It’s been 16 years since CalPERS went cold turkey on tobacco-related assets.
But quitting tobacco is hard, even for an institution. When CalPERS looks at tobacco now, it sees dollar signs.
An eight-month study conducted by a CalPERS consultant concluded that the pension fund has lost out on significant returns because of the ban, and now pension fund staff have recommended the System re-invest in tobacco assets.
The board will likely vote on the matter at the next meeting on Monday.
But not everyone is on board with the plan, including at least one key trustee.
More details from the Sacramento Bee:
Wilshire Associates, one of CalPERS’ leading investment consultants, said in a report last spring that the decision has cost the pension fund about $3 billion. Seriously underfunded and struggling with declining investment profits, CalPERS has to jump back into tobacco to help improve its finances, the staff said.

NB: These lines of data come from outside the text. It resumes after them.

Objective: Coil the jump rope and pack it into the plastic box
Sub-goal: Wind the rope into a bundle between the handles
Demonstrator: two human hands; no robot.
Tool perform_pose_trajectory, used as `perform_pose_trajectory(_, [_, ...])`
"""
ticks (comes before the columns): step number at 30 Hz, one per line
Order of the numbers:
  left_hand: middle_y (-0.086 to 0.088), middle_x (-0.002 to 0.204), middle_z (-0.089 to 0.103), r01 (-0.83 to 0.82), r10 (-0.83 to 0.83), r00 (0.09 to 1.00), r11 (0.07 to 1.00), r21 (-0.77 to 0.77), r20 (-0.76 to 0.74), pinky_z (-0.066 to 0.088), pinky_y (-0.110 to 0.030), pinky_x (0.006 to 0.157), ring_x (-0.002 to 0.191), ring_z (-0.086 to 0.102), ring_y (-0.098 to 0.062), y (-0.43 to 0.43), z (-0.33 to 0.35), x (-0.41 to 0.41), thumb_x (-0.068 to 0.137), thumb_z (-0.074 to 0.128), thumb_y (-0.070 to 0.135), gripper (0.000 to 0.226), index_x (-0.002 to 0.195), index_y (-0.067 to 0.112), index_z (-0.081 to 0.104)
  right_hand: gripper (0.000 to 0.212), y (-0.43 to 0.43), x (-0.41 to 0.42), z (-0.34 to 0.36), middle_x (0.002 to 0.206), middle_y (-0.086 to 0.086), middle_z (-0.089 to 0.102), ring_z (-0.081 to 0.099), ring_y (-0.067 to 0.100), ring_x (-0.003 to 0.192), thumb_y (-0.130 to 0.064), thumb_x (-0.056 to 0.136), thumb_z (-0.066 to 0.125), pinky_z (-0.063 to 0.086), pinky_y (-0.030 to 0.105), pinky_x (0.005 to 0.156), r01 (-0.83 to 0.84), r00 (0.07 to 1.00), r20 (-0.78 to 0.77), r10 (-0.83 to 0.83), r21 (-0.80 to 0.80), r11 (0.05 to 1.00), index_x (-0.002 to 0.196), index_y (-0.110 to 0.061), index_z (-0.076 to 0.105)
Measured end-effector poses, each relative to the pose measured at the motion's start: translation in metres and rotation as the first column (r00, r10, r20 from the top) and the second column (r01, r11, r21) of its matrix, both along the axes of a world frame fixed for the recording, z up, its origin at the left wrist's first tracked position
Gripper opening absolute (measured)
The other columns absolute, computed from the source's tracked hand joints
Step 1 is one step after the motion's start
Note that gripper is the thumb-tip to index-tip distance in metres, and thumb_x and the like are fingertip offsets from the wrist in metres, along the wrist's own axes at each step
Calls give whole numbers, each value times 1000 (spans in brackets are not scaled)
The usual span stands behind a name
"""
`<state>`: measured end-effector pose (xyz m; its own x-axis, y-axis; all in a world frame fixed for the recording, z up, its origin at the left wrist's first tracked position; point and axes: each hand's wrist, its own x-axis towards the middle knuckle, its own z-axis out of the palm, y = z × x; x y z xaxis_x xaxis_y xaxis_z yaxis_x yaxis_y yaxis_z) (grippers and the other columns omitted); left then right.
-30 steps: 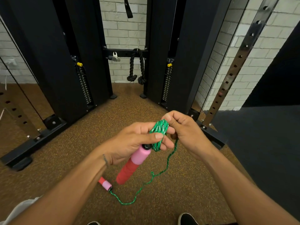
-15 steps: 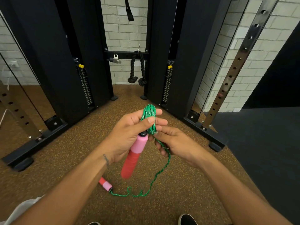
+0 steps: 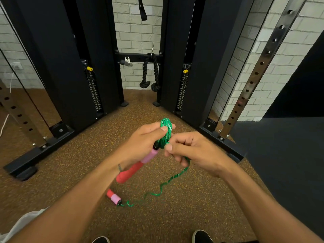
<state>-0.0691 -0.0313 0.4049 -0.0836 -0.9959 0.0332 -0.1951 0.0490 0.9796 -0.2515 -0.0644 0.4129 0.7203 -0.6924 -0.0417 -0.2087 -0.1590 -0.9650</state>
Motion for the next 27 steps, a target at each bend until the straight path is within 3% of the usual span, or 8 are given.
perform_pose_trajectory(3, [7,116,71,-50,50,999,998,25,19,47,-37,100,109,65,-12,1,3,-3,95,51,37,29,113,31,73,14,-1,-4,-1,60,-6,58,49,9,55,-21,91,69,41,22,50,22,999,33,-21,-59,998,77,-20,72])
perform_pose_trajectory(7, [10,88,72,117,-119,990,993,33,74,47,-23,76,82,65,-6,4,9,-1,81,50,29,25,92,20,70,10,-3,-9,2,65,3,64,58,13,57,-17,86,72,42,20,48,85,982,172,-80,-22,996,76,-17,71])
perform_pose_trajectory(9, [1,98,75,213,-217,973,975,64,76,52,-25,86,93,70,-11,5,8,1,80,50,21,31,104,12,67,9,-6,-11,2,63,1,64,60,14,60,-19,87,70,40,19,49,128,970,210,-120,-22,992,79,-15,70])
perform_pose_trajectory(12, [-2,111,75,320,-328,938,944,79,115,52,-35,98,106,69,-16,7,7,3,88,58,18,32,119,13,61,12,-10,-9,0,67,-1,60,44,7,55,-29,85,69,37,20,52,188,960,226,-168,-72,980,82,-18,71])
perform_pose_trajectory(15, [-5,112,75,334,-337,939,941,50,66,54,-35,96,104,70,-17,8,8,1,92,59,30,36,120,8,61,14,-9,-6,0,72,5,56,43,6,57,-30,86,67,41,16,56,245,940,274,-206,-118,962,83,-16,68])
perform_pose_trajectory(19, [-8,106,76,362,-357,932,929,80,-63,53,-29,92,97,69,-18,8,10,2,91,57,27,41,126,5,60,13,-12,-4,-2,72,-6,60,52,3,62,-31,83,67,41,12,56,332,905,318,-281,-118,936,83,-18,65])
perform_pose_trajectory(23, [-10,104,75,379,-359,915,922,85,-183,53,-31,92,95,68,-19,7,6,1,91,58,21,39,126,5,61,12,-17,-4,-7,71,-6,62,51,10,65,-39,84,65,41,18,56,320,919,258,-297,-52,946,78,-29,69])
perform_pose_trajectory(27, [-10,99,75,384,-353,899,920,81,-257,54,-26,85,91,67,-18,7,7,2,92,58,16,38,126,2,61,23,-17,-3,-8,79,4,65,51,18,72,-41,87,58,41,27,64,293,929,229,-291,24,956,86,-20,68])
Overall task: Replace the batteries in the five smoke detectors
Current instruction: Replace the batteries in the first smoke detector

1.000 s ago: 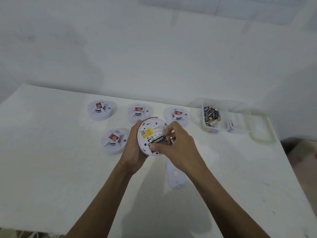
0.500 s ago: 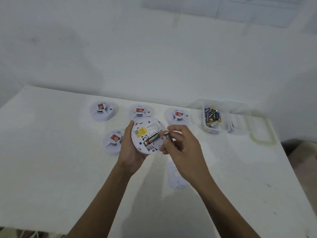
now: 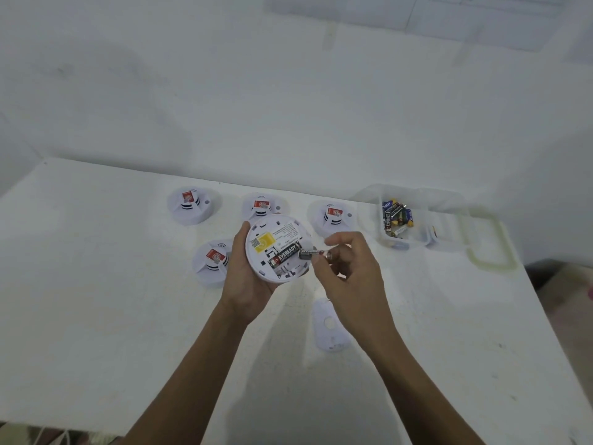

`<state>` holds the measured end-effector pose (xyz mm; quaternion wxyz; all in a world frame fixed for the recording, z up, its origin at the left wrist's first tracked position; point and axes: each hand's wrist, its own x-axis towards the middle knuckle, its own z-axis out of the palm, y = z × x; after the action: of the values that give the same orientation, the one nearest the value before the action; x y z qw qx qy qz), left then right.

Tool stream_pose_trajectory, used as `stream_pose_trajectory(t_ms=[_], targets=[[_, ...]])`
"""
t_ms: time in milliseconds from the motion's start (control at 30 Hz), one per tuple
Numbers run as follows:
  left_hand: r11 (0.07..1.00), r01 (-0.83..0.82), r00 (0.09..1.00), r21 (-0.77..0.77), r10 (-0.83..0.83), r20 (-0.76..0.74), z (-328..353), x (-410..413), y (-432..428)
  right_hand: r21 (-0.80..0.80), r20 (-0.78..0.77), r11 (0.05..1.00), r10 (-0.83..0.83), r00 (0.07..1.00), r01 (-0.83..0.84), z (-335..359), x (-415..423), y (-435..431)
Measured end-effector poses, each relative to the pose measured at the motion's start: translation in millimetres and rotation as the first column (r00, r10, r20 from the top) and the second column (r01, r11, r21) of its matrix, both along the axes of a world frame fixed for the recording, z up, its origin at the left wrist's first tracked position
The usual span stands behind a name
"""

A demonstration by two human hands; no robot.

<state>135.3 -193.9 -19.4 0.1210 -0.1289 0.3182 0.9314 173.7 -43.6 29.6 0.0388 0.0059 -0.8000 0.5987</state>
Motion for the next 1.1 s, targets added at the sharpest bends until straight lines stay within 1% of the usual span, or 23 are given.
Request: stream_pose_trajectory(t_ms=[133, 300, 400, 533, 633, 767, 833, 900, 1033, 1100], targets=[[1.0, -0.014, 1.0, -0.023, 0.014, 0.008, -2.9, -1.0, -0.6, -0.018, -0.023, 0.999, -0.04, 0.999, 0.04, -3.4, -3.9, -3.3], [0.999, -0.019, 1.0, -0.043, 0.019, -0.002, -0.7, -2.7, -0.4, 0.026, -0.051, 0.995, -0.092, 0.994, 0.093, -9.0, -3.4, -12.1], [0.999, -0.012, 1.0, -0.048, 0.012, -0.004, 0.1, -2.9, 0.2, 0.059, -0.106, 0.991, -0.116, 0.988, 0.123, -8.4, -2.1, -16.8], [0.999, -0.009, 1.0, -0.049, 0.009, -0.007, 0.5, -3.2, 0.5, 0.18, -0.241, 0.971, -0.112, 0.964, 0.158, -13.1, -1.8, -21.8], [0.999, -0.017, 1.0, -0.04, 0.016, -0.01, -1.5, -3.4, -0.7, 0.237, -0.32, 0.952, -0.111, 0.941, 0.193, -18.8, -1.2, -23.5], [0.999, -0.018, 1.0, -0.033, 0.018, -0.006, -2.3, -3.7, 0.1, 0.233, -0.315, 0.948, -0.138, 0.939, 0.218, -27.3, 2.9, -28.3], [0.999, -0.024, 1.0, -0.028, 0.024, -0.004, -2.8, -3.9, 1.0, 0.263, -0.334, 0.938, -0.13, 0.934, 0.224, -29.7, 3.9, -29.8], [0.999, -0.034, 0.999, -0.03, 0.033, -0.019, -3.4, -4.4, 1.9, 0.286, -0.364, 0.93, -0.117, 0.924, 0.23, -30.9, 1.3, -28.8], [0.998, -0.052, 0.998, -0.044, 0.05, -0.046, -1.2, -3.0, 3.4, 0.314, -0.354, 0.921, -0.112, 0.929, 0.23, -31.7, -2.3, -27.8], [0.995, -0.065, 0.995, -0.08, 0.058, -0.076, -2.1, -3.2, 3.4, 0.327, -0.35, 0.918, -0.102, 0.931, 0.223, -31.9, -1.5, -27.9]])
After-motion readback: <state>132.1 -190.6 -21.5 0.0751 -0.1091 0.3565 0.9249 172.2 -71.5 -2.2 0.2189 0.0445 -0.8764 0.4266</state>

The possibility of reinvesting in tobacco sparked immediate controversy Tuesday. State Treasurer John Chiang, a member of the 13-person CalPERS board, announced he will vote against the idea. “CalPERS should not put money into an industry that is so harmful to people’s health and so costly to the state,” he wrote in a letter to Henry Jones, chairman of the fund’s investment committee. Lt. Gov. Gavin Newsom, who isn’t on the CalPERS board, issued a statement that “we cannot sell our soul for profit.”
Chiang wants CalPERS to go even further with its tobacco ban and divest from all outside managers which hold tobacco assets.